En marge des CCC, le FRAP

explosion-voiture.jpgLes 20 et 21 avril 1985, deux attentats sont commis à Bruxelles, l'un contre l'OTAN, l'autre contre la firme AEG Telefunken. Ces attentats sont revendiqués par le Front Révolutionnaire d'Action Prolétarienne (FRAP). Il s'agit d'une dissidence des CCC suscitée par le groupe terroriste français Action Directe. Action Directe et la Fraction Armée Rouge souhaitaient voir naître un Front de la guérilla ouest-européenne, sorte de coordination terroriste d'extrême gauche. Les CCC, en raison de nuances idéologiques, avaient refusé de se joindre à ce Front.

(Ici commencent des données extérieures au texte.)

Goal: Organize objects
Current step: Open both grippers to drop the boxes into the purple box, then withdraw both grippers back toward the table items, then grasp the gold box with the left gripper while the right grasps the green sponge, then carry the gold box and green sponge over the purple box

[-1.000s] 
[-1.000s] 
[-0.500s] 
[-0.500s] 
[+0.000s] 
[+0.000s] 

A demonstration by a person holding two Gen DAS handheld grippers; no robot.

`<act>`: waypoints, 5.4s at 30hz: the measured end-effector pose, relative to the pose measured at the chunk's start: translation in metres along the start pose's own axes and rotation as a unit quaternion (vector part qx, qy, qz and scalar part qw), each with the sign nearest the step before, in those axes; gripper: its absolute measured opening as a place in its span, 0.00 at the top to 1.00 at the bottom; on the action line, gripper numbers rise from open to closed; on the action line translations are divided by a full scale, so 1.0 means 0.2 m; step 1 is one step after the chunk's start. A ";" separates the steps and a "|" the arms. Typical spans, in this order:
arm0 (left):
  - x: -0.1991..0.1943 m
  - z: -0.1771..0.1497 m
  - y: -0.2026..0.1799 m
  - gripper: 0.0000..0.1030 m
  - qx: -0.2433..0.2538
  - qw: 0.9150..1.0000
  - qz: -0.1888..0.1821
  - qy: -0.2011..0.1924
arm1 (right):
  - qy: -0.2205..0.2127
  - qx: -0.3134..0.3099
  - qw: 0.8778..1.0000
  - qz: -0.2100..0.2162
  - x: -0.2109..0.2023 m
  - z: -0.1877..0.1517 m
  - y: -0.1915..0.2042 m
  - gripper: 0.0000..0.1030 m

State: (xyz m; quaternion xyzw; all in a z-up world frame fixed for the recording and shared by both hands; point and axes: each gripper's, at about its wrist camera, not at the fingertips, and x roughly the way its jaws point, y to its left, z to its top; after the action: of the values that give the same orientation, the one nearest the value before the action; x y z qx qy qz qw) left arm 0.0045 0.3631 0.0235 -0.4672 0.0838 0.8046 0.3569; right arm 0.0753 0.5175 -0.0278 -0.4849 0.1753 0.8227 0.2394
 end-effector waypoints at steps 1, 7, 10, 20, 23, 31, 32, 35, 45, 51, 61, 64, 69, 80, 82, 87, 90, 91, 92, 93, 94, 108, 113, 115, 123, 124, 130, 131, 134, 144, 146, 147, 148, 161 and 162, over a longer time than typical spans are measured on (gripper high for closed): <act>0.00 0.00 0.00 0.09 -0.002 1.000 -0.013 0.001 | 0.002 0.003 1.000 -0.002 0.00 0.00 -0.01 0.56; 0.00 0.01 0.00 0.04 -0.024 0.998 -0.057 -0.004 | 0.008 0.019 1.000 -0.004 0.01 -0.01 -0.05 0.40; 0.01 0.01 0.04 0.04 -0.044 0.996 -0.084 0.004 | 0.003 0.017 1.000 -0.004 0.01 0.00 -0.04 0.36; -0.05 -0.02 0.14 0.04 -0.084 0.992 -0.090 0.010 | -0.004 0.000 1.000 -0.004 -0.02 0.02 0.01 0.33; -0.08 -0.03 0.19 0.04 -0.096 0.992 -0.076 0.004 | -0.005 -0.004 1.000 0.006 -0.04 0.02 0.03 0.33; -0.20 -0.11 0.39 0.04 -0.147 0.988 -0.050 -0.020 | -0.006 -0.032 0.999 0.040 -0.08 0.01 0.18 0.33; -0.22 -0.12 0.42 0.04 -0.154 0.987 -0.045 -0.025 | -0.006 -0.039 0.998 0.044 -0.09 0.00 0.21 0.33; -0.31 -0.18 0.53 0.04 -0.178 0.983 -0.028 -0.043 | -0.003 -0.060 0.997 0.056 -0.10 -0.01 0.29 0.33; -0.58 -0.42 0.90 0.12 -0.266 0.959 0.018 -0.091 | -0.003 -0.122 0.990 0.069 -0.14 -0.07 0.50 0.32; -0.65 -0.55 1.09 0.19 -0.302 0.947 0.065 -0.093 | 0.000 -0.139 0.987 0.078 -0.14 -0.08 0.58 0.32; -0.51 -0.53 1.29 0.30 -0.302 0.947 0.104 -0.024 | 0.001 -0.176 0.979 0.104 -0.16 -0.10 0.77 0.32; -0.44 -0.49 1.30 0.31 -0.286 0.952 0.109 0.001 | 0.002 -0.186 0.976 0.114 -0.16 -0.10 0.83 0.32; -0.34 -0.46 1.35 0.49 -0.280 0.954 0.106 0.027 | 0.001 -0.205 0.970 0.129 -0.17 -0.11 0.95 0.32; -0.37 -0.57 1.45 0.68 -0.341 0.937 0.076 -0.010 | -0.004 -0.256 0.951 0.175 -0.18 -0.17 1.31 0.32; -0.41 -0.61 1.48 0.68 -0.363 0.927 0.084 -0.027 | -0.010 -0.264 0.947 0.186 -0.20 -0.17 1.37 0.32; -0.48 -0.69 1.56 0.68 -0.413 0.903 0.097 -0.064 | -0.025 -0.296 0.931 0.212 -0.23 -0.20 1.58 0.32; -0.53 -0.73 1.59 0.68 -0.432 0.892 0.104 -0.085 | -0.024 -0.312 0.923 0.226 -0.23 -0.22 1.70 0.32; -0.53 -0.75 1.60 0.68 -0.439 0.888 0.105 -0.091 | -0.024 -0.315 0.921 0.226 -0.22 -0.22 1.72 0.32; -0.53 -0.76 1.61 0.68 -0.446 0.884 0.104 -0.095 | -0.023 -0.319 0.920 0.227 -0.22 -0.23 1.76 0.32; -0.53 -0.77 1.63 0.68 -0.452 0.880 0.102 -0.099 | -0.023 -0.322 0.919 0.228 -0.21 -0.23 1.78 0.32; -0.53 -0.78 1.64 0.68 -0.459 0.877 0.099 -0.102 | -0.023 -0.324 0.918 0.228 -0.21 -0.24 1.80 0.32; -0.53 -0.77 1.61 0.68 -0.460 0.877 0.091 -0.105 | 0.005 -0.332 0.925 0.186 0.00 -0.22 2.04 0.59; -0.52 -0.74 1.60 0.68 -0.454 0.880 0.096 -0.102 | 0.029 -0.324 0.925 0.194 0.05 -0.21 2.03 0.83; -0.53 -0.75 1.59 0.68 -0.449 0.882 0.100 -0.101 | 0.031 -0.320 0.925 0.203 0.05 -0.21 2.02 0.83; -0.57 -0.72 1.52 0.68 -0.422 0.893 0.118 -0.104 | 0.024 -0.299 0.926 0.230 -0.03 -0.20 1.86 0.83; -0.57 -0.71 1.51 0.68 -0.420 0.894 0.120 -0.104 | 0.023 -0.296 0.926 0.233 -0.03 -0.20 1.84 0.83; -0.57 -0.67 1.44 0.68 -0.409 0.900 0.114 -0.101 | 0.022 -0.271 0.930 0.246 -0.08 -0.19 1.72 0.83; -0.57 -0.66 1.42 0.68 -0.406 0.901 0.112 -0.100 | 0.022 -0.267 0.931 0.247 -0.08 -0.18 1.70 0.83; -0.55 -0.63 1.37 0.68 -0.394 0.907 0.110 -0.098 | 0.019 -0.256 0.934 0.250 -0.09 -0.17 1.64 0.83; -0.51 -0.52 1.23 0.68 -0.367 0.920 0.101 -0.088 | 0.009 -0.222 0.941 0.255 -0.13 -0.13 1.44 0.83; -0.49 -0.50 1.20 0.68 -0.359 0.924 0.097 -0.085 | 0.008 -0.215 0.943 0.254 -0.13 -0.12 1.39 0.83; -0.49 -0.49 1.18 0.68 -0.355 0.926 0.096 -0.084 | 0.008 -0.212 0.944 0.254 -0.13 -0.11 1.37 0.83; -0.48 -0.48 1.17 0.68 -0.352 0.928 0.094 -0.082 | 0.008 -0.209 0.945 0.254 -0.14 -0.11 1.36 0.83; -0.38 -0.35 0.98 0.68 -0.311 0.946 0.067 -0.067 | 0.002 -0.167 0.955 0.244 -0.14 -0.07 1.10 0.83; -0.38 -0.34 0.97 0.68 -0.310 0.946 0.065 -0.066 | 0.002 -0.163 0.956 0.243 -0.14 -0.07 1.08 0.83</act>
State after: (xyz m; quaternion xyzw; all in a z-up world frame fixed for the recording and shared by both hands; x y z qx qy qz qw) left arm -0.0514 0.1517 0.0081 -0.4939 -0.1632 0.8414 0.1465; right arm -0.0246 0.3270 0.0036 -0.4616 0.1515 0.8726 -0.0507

Le 26 juin 1985, le FRAP tente un autre attentat contre l'usine ACEC de Drogenbos mais la charge n'explose pas et est abandonnée sans avertissement ni précaution.

Le 15 août 1985, la police perquisitionne deux bases d'Action Directe à Bruxelles, l'une à Uccle, l'autre à Anderlecht. La police y découvre des documents relatifs à de futurs attentats du FRAP, des documents d'Action Directe, des explosifs provenant du vol d'Ecaussines et des armes provenant du vol commis à la caserne de Vielsalm (voir article consacré à l'historique des CCC).

Les deux activistes principaux du FRAP, Chantal Paternostre (arrêtée en juillet 1985) et Luc Van Acker (arrêté en janvier 1986), furent condamnés en octobre 1988 lors d'un procès commun avec les CCC.